• Singapur’un tarihindeki en büyük kara para aklama davasında ikinci banka çalışanı da hüküm giydi. İsviçreli özel banka Julius Baer’in eski temsilcisi Liu Kai, sahte vergi belgesi sunulmasına yardım ettiği gerekçesiyle dört ay hapis cezası aldı.
• Bu karar, bir gün önce Citibank çalışanı Wang Qiming’in iki yıl hapse mahkûm edilmesinin ardından geldi. İki dosya da aynı üç milyar dolarlık aklama zinciriyle bağlantılı.
• Olay, küresel finans sisteminde kara para aklama risklerinin sadece offshore merkezlerle sınırlı olmadığını, geleneksel bankaların da doğrudan hedef haline geldiğini bir kez daha ortaya koydu.
Küresel Bankacılıkta “İtibar Riski” Alarmı
Singapur Devlet Mahkemeleri’nde görülen dava, kara para aklamanın çok katmanlı ağlar üzerinden yürütüldüğünü gösterdi. Liu Kai’nin 2020’de Çinli sanık Lin Baoying adına sahte vergi dokümanı hazırladığı belirlendi. Bu belge, Lin’in İsviçre’de hesap açabilmesi için düzenlenmişti. Lin, Mayıs 2024’te 15 ay hapse mahkûm edilmişti.
Savcılığa göre, söz konusu fonlar Kamboçya, Dominika ve Türkiye pasaportlarına sahip sanıklar üzerinden aklanmıştı. Bu durum, hem çoklu vatandaşlık sisteminin hem de uluslararası özel bankacılık ağlarının kara para süreçlerinde nasıl istismar edildiğine dair güçlü bir örnek sundu.
Citibank ve Julius Baer Aynı Dosyada
Liu Kai’nin davası, bir gün önce sonuçlanan Citibank çalışanı Wang Qiming dosyasıyla kesişiyor. Wang, üç Çinli sanığın hesaplarındaki fonların kaynağını gizlemek için sahte belgeler düzenlemişti. Citibank’ın AML (Anti-Money Laundering) ekibi sahtecilik sinyallerini tespit etmiş ve iç soruşturma başlatmıştı.

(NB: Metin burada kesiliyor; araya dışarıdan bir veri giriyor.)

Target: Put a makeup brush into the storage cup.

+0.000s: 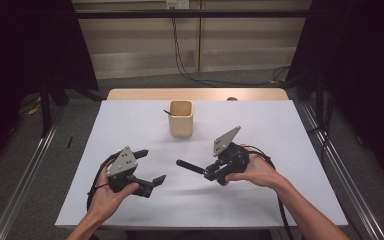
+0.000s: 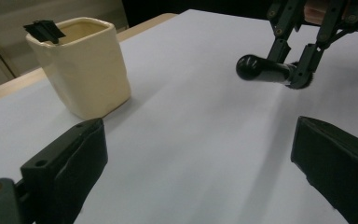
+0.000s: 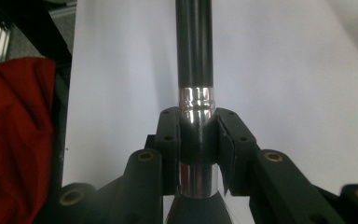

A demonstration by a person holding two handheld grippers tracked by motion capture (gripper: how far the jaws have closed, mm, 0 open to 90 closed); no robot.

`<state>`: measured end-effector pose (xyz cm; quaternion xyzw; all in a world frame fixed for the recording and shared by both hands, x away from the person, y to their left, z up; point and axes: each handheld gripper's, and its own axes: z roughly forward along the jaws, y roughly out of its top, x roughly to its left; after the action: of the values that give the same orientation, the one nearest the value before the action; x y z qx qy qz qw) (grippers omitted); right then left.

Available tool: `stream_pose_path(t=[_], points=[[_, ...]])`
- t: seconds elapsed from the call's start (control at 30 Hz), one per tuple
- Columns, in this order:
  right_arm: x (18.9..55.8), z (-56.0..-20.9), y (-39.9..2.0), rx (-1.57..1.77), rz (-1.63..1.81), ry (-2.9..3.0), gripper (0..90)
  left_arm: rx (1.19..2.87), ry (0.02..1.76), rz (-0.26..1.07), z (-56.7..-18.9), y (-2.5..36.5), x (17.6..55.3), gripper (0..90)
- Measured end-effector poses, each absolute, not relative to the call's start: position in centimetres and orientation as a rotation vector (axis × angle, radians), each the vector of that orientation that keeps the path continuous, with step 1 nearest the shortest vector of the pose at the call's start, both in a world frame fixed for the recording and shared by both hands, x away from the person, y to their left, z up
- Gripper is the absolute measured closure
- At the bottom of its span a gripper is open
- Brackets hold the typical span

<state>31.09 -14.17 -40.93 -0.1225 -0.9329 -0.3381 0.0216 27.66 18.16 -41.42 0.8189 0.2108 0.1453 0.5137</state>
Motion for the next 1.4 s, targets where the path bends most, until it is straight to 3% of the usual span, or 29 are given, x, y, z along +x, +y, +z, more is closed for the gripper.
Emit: stream_pose_path(t=[0.53, 1.4], points=[[32.1, -41.1, -12.0, -0.242, -0.754, -2.924, 72.7, 2.123, 0.424, 0.276, -39.8, 16.5, 28.2, 4.2], [33.0, -41.0, -10.0, -0.148, -0.368, -3.019, 72.7, 2.438, 0.337, 0.150, -40.7, 13.5, 30.0, 3.8]])
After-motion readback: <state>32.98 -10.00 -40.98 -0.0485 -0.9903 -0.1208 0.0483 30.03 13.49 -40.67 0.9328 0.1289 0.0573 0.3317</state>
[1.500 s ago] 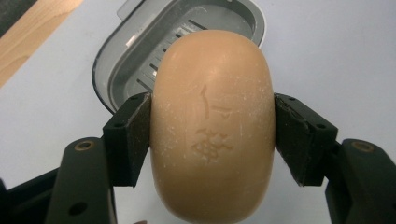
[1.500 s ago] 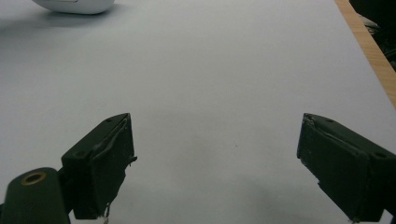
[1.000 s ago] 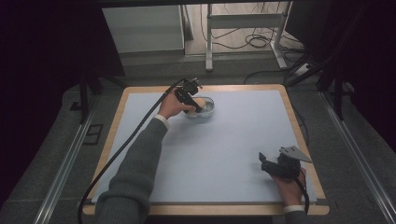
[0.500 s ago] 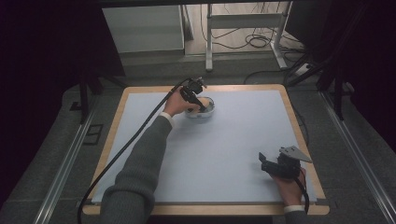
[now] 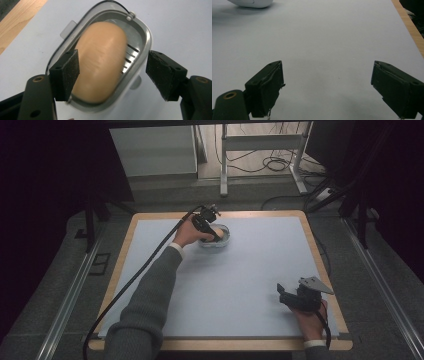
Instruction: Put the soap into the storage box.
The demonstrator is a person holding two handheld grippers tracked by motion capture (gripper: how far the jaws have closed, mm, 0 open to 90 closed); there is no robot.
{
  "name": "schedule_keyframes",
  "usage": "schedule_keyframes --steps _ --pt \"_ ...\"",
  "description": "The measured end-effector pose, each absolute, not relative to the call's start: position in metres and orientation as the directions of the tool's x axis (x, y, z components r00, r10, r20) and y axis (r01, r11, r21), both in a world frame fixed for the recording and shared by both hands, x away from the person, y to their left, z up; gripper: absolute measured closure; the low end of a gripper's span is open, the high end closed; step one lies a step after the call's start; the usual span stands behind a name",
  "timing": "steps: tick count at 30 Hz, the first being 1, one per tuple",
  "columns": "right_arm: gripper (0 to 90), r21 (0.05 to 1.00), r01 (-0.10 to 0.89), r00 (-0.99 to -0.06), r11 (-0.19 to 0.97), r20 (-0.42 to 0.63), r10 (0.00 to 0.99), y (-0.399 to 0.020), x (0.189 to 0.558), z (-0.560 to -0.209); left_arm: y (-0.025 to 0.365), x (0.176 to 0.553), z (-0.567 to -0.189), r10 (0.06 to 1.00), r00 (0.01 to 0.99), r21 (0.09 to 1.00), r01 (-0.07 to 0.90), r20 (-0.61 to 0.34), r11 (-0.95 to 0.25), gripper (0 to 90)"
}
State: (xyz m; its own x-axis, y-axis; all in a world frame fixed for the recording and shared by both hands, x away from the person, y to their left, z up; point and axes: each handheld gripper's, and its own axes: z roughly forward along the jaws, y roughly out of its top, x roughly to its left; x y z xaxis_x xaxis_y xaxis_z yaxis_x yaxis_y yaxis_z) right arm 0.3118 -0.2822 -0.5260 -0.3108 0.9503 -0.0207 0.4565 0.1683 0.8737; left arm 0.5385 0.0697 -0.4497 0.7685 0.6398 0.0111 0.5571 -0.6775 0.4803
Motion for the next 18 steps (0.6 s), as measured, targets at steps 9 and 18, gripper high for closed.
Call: schedule_keyframes --steps 9,18 --pt "10.9 0.872 0.456 -0.312 0.176 -0.029 0.95 -0.281 0.312 -0.526 0.093 0.506 -0.44 0.653 0.758 0.524 0.552 0.01 -0.648 23.3" --pt "10.9 0.873 0.459 -0.305 0.164 -0.019 0.952 -0.283 0.312 -0.526 0.113 0.465 -0.441 0.665 0.747 0.584 0.532 0.018 -0.614 20.8"
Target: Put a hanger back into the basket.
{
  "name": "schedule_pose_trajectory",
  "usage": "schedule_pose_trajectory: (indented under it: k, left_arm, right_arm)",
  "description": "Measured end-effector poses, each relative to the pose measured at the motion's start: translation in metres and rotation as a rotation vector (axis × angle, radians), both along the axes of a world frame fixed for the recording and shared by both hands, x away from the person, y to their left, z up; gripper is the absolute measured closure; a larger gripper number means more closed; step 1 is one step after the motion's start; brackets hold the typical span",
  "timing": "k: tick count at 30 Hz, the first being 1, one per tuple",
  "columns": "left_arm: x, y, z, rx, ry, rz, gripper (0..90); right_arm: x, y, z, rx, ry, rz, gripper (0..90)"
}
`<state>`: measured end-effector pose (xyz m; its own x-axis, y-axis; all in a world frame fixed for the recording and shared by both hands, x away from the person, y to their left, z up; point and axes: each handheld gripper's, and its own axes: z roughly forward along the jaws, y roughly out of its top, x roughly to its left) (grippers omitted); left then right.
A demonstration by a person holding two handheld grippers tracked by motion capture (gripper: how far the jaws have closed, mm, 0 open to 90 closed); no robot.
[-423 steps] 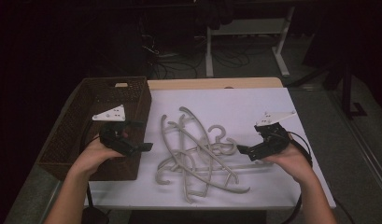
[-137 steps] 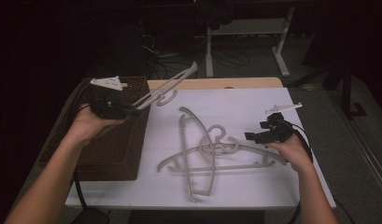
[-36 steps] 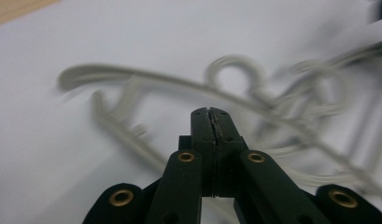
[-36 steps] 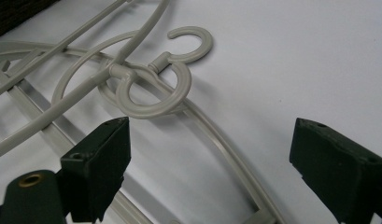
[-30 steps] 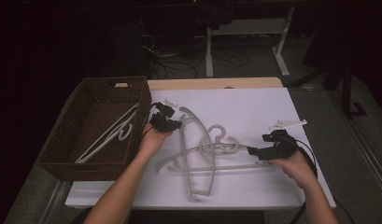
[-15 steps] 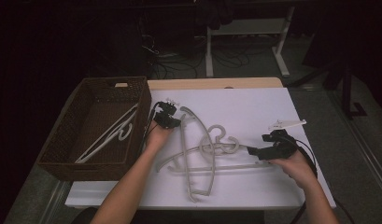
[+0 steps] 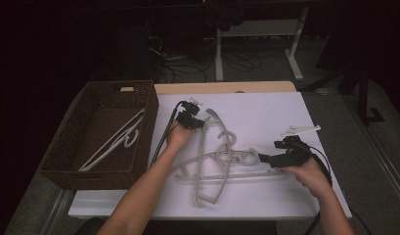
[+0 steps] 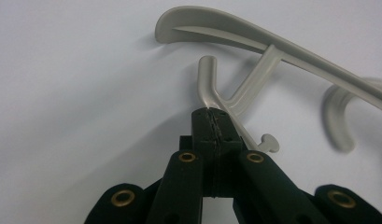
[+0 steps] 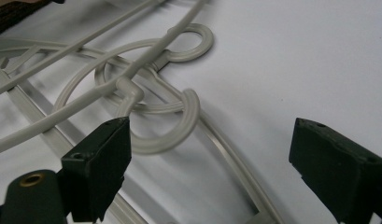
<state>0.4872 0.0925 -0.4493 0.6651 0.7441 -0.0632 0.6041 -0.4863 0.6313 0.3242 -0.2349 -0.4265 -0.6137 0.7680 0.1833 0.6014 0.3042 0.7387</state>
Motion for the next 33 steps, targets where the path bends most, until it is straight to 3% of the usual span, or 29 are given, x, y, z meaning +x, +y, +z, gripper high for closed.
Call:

Savunma avukatı, cezanın fazla olduğunu savunarak karara itiraz edeceklerini açıkladı. Ancak Singapur yasaları bu tür suçlarda net: sahtecilik 10 yıla kadar hapis ve para cezasıyla sonuçlanabiliyor.
“Temiz Para Çağı” Geliyor mu?
Singapur, uzun yıllar boyunca Asya’nın finansal güvenli limanı olarak görülüyordu. Ancak bu dava, sistemin gri alanlarını ortaya çıkardı. Julius Baer ve Citibank gibi devlerin adı geçmesi, küresel ölçekte “temiz para – hızlı para” çatışmasını yeniden gündeme taşıyor.
Finansal merkezlerin itibarı artık yalnızca bilançolarla değil, uyum süreçlerinin derinliğiyle ölçülüyor. Singapur’un 3 milyar dolarlık bu davası, muhtemelen önümüzdeki dönemde Asya’da bankacılık denetimlerinin çok daha sıkı hale gelmesinin ilk işareti olacak.